Another observation is that a stream with back-pressure is driven by the producer (“push”) as long as the consumer can process faster than the producer can emit elements, and it is driven by the consumer (“pull”) as long as the producer can emit faster than the consumer can process elements. During a concrete flow of this stream the rates may change, leading to dynamic switching between “push” and “pull” flow.

This line "if unbounded buffering or throttling is used by a subject within the network" is in particular an important and challenging one, as application developers can easily do this within a transformation/combinatorial graph without considering the impact. The use of functions like window/buffer/zip/observeOn without consciously choosing what to do about queueing immediately breaks the entire back-pressue chain. It suggests that any functions that perform queueing should require explicit choice of behavior and bounds.

rkuhn commented 10 years ago

@viktorklang Thanks for pointing out that article! It matches my intuitive understanding quite naturally, but good that Havoc has already written it up for reference :-)
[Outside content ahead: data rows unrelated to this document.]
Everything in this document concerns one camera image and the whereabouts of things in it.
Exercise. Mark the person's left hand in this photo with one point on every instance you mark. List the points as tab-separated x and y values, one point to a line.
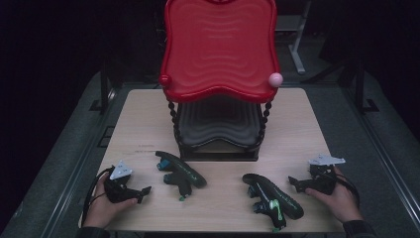
99	208

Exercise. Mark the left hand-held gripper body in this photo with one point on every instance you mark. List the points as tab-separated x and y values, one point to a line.
116	191

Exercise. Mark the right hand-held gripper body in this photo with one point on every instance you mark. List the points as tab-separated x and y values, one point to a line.
323	181

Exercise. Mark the red and black shoe rack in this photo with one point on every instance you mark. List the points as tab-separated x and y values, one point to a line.
219	49

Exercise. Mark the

@benjchristensen We seem to be thinking along the same lines here: we should make it hard for the user to mix up synchronous and asynchronous operations unintentionally, which is best achieved by separating them within the type system (i.e. having something like SyncObserver/AsyncObserver).

One intuition I feel is important is that SyncObserver does not participate in explicit back-pressure handling because it implicitly exerts back-pressure due to its mode of execution, which means that AsyncObserver is the natural place where the need for feedback is expressed. The Observable to which such an AsyncObserver subscribes must be aware of the feedback channel because otherwise it will overwhelm the observer. Beyond this theoretical reason there is also the practical implication that the asynchronous version will have a slightly different interface—the feedback must be communicated via a method call somehow—and therefore it makes sense to require an adequate AsyncObservable.

Since the function of the sync and async variants depends on a matching counterpart there cannot be a subtype relationship between them, neither can pass for the other. The precise details of the rules relating to which operations mediate between which processing modes elude me at this point, Friday evening taking its toll; I’ll keep thinking about it over the next days. Another intuition I have is that what I call “plan” in the glossary might well summarize all those operations which keep sync/async nature as it is while changes between them might happen at the Subject level.

Your example of the streams connected via RxNetty shows that transmission of streams by other means (e.g. Netty/NIO/TCP/IP/Ethernet in this case) needs to respect and transport back-pressure as well, which must be actively arranged (by telling Netty not to buffer writes without bound—all other parts have bounds AFAICS). The consumer in the example is completely synchronous and not guilty of buffering; queueing is introduced by the extra non-Rx layers. If we were to express the RxNetty-Netty-NIO-TCP-IP-Ethernet-IP-TCP-NIO-Netty-RxNetty pipeline as a Subject then it would for sure need to be an asynchronous one.

Closing thought: we should create a table listing all the stream transformation vocabulary so that we gain an overview of what we need to categorize.